Differential Metabolism and Pharmacokinetics of l-[1-¹¹C]-Methionine and 2-[¹⁸F] Fluoro-2-deoxy-d-glucose (FDG) in Androgen Independent Prostate Cancer

Abstract

Metabolic imaging with positron emission tomography (PET) for the staging and monitoring of treatment response has important implications in clinical oncology. The choice of radiotracer is likely to be critically important. The objective of our study was to compare the pharmacokinetics of C-11-methionine with FDG in a group of androgen independent patients with metastatic prostate cancer, to determine the differential metabolism of the two tracers, and to determine the optimal time of imaging after injection in treated and untreated patients. A total of 29 dynamic scans (19 pretreatment and 10 posttreatment) were performed in 10 patients with progressive or new lesions on bone scans (index lesions). A total of 13 index lesions were identified in baseline scans. Patients were infused with 370 MBq C-11-methionine on the couch and 32 dynamic images acquired over 60 minutes. After at least 5 half-lives of C-11, patients were then dynamically imaged (15 frames) for 45 minutes with FDG. Index lesions demonstrated both C-11-methionine (13/13) and FDG uptake (12/13). The plateau of methionine uptake in tumor was reached by 10 minutes, and thereafter remained constant. FDG tumor uptake was slower and for some patients continued to rise beyond 45 minutes. The clearance of blood activity for C-11-methionine was more rapid than FDG and the plateau was 10 and 45 minutes respectively. In 5 patients scanned after therapy, 4 responded to treatment, which was reflected by a corresponding decrease in C-11-methionine and FDG tumor uptake.
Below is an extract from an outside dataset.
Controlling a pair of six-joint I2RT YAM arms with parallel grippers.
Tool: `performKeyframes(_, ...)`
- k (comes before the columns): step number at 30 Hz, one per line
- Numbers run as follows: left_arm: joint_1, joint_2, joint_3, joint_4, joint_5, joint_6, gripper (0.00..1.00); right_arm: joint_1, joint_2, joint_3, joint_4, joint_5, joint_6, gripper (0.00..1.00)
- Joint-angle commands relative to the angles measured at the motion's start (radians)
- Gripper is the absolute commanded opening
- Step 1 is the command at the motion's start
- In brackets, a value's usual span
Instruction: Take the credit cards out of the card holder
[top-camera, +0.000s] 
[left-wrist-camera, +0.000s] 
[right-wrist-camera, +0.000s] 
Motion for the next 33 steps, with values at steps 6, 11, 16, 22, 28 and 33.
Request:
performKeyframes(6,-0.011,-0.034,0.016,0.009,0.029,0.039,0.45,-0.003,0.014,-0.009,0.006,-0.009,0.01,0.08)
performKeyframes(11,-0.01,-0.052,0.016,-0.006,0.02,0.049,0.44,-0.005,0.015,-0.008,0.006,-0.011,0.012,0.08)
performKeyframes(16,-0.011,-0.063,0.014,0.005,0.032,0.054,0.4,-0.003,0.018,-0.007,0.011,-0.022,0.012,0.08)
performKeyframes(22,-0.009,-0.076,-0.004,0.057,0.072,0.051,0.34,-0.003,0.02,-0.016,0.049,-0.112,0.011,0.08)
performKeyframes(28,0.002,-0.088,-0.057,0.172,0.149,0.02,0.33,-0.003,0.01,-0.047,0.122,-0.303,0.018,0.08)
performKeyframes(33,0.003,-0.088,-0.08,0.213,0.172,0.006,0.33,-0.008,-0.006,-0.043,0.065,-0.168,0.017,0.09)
No change was observed in the relative shape of the uptake curves however, between the C-11-methionine and the FDG uptake, either in the 4 who responded to treatment or for one patient who did not respond. The SUV of C-11-methionine was significantly higher than for FDG (P < .008). Both C-11-methionine and FDG are taken up in index lesions in patients with progressive prostate cancer. The advantages of C-11-methionine over FDG are the higher tumor to blood ratio, the more rapid tumor uptake allowing earlier imaging, and a flatter plateau rendering lesion activity on whole body images more uniform and less susceptible to gradual change than FDG. This indicates the feasibility of whole body PET imaging with decay corrected C-11-methionine. Additional studies are planned to define optimal imaging times after different therapies in comparison to FDG and bone scans.

Introduction

When prostate cancer metastasizes, it typically spreads to bone, where conventional staging methods involve the use of bone scanning, CT or MRI to determine the extent and monitor the progress of disease. Positron Emission Tomography (PET) has the potential ability to monitor the altered biology of common human tumors including prostate cancer in vivo. 2-[¹⁸F]-fluoro-2-deoxy-D-glucose (FDG), a tracer of glucose metabolism, has been highly successful for imaging of a variety of tumors and for monitoring response to therapy.¹ In a recent trial of PET-FDG in androgen independent prostate cancer performed here at Memorial Sloan-Kettering Cancer Center (MSKCC) only about 18% of the patients bony lesions metabolized FDG sufficiently to be seen on PET scanning.² These patients were relatively stable clinically, and a number of these patients had responded to hormonal therapy. Subsequently, we noted in several patients who had progressive tumors while on therapy, with rapidly changing PSA, that FDG uptake was more prominent. Shreve et al.³ concluded, in a preliminary study, that FDG PET can help identify osseous and soft-tissue metastases of prostate cancer with a high positive predictive value, but is less sensitive than bone scintigraphy for the identification of osseous metastases. In a preliminary report from Nilsson et al.,⁴ 12 patients with androgen independent prostate cancer underwent L-[1-¹¹C]-methionine labeled PET imaging. Uptake of the C-11 methionine radiotracer was discovered in all known sites of bone and soft tissue lesions of patients visualized by standard bone scintigraphy or cross sectional imaging. This study was done because: (A) We thought that FDG PET alone was not a good metabolic marker, therefore we rigorously controlled for progression by requiring patients to be studied to have a rising PSA and a positive bone scan. (B) We also performed post therapy scans in the same patient making this a unique study to compare both FDG and methionine. (C) Dynamic scans were performed to determine the optimal imaging time of imaging methionine. The objective of this study is to compare the pharmacokinetics of methionine with FDG in metastatic prostate cancer, determine the optimal time of imaging, and to assess the relative benefits of C-11-methionine versus FDG in assessing androgen independent prostate cancer.